» J’ai besoin de l’Espagne, comme on a besoin de la mer
Propos recueillis par Delphine Fabius
Presque quinze ans après son premier
livre sur le flamenco Être flamenco, en 1992,
le photographe et réalisateur toulousain Michel Dieuzaide vient de publier pour
les Editions CAIRN, Compás flamenco, un cheminement photographique dans les
entrailles du cante jondo, avec des textes d’anecdotes flamencas du photographe
lui-même.
D’où vient une si grande afición pour l’Espagne ?
J’ai été mêlé à ce monde : mes parents étaient en relation avec les milieux intellectuels espagnols, les immigrés, certains peintres et écrivains. J’ai eu ensuite une amitié très forte avec Carlos Pradal, le peintre et père de Vicente (voir Raíces n° 3). C’est lui qui a fini de me façonner à la culture espagnole.
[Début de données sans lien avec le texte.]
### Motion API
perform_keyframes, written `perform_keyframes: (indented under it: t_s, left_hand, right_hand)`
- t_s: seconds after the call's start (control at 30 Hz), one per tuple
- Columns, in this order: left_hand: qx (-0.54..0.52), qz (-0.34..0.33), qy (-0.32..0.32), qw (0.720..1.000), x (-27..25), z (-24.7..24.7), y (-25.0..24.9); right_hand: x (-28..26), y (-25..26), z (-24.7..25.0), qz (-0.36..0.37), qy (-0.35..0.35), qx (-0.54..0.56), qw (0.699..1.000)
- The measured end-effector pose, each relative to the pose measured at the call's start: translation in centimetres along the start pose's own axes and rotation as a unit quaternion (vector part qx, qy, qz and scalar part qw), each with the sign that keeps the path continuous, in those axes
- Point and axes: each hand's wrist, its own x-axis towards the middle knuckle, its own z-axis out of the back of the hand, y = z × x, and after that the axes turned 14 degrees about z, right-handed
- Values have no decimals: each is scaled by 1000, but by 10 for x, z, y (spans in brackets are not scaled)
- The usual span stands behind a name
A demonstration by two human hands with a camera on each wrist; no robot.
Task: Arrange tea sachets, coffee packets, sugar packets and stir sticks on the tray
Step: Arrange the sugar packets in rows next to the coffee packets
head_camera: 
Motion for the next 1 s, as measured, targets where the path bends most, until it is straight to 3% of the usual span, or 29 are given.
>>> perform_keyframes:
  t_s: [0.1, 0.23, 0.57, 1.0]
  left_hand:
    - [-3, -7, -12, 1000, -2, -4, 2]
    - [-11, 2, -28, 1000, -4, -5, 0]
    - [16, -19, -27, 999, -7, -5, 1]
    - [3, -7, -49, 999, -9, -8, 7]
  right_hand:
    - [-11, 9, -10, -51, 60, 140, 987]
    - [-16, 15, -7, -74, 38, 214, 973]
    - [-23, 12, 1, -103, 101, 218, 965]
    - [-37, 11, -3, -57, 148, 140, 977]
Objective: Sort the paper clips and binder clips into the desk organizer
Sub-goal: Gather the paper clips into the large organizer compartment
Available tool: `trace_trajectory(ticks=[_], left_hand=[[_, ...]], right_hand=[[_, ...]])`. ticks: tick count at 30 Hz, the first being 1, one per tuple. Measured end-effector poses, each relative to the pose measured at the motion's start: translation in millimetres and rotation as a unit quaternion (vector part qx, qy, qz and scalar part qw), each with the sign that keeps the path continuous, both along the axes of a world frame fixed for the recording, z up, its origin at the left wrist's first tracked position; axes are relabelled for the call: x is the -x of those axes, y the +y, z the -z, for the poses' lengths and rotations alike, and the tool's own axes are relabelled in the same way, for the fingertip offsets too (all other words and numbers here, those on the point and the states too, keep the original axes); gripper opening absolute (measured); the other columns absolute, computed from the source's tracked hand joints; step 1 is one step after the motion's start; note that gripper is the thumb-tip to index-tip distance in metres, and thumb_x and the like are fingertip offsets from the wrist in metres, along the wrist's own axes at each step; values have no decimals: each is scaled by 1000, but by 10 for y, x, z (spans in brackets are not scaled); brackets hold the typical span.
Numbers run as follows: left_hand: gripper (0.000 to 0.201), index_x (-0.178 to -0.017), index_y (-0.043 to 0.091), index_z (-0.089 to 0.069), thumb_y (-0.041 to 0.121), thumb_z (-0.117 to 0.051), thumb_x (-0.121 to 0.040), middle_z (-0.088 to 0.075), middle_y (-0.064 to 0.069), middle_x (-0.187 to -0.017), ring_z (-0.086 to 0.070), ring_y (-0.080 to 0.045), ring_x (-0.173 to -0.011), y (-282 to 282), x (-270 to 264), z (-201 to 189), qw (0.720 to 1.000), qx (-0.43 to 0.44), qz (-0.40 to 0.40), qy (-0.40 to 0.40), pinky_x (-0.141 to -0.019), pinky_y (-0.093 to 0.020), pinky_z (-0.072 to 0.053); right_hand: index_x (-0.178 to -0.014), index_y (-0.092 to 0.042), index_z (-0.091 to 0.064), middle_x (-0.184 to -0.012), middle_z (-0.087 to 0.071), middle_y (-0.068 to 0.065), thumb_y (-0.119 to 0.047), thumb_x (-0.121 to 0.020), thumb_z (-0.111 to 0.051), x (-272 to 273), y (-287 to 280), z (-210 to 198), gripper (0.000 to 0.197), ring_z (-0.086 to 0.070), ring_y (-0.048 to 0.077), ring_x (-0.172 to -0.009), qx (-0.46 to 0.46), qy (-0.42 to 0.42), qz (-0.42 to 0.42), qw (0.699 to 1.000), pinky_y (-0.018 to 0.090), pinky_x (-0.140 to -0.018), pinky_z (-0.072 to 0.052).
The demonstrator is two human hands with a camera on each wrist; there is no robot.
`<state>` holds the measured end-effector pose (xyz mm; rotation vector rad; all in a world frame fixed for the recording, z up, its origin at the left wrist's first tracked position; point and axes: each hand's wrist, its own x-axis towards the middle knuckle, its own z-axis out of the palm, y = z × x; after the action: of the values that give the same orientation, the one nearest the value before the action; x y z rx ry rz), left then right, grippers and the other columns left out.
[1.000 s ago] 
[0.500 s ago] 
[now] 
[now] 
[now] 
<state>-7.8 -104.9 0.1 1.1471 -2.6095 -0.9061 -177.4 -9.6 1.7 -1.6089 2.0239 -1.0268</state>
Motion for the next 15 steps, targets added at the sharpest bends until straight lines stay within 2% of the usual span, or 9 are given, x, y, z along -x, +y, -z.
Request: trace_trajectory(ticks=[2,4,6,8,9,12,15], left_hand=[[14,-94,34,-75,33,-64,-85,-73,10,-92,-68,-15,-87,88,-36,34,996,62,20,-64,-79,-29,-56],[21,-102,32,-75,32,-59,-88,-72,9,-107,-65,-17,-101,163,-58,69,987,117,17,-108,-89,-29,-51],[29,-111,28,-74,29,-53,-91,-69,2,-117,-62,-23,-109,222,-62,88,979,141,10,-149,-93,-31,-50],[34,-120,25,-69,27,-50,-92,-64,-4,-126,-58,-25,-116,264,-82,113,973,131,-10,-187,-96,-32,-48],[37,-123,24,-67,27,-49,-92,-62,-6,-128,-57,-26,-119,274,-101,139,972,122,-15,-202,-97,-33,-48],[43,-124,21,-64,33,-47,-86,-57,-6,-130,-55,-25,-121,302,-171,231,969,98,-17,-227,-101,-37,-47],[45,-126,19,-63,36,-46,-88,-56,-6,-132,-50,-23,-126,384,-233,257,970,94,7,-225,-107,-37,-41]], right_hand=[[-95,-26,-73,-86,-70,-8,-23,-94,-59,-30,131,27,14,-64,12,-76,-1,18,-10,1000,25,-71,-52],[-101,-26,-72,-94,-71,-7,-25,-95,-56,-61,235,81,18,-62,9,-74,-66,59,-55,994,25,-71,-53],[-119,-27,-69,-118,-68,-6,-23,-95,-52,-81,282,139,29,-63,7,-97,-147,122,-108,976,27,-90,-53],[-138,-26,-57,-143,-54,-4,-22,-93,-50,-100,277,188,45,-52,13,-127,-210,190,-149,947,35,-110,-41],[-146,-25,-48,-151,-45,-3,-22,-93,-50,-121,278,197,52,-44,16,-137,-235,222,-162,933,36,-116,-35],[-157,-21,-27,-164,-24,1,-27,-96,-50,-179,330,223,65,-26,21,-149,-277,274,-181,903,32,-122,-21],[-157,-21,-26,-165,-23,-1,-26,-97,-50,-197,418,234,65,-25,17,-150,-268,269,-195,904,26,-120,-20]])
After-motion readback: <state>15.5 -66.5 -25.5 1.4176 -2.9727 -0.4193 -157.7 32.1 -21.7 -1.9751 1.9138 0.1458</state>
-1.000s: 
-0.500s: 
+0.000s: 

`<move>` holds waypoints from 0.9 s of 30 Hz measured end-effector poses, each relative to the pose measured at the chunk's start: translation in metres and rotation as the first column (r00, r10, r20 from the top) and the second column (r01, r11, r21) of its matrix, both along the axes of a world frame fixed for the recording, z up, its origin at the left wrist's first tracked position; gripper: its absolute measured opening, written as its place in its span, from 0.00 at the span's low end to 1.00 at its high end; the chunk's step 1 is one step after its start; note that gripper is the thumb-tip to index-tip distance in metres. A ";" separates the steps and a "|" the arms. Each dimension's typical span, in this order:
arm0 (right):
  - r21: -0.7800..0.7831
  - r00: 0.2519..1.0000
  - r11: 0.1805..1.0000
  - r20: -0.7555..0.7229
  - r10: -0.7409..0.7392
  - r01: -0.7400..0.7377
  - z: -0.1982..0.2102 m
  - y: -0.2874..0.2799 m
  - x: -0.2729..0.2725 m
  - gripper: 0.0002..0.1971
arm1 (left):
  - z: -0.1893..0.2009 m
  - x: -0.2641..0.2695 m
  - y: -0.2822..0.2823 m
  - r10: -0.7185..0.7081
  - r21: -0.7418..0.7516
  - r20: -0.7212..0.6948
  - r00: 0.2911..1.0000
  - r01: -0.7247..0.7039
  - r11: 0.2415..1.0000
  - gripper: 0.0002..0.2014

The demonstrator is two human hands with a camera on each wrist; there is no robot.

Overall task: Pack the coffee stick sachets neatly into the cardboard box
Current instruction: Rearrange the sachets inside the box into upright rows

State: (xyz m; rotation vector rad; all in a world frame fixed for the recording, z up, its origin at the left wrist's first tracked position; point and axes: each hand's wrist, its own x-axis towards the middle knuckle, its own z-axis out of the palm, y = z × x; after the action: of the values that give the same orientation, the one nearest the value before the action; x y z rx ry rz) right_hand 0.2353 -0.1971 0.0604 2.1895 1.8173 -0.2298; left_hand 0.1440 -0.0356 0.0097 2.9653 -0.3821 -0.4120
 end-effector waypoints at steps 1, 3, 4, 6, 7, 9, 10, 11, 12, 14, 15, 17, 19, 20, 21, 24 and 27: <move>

J’ai été très vite attiré par ce pays et pris par une forte envie de le connaître au point que je me surprends à mieux connaître l’Histoire de l’Espagne que de la France, et la littérature espagnole que la littérature française, surtout la poésie !
Quelle relation maintenez-vous aujourd’hui avec le pays de Cervantes ?
Je ne peux pas me passer de ce pays, de sa langue, de sa culture. La première fois que j’y suis allé c’était dans les années 1970, j’accompagnais mon père pour des photos. Depuis je m’y rends au moins une fois tous les deux mois. Il y a comme un besoin indispensable de me replonger dans cette réalité. J’ai besoin de l’Espagne, comme il y a des gens qui ont besoin de la mer. Lors de mon dernier voyage, il y a quelques semaines, j’ai vu Carmen Linares à Jaca, dans un polidiportivo à l’extérieur du village. Voilà l’imprévu d’une rencontre avec cette grande figure féminine du chant flamenco. C’est ça aussi le flamenco.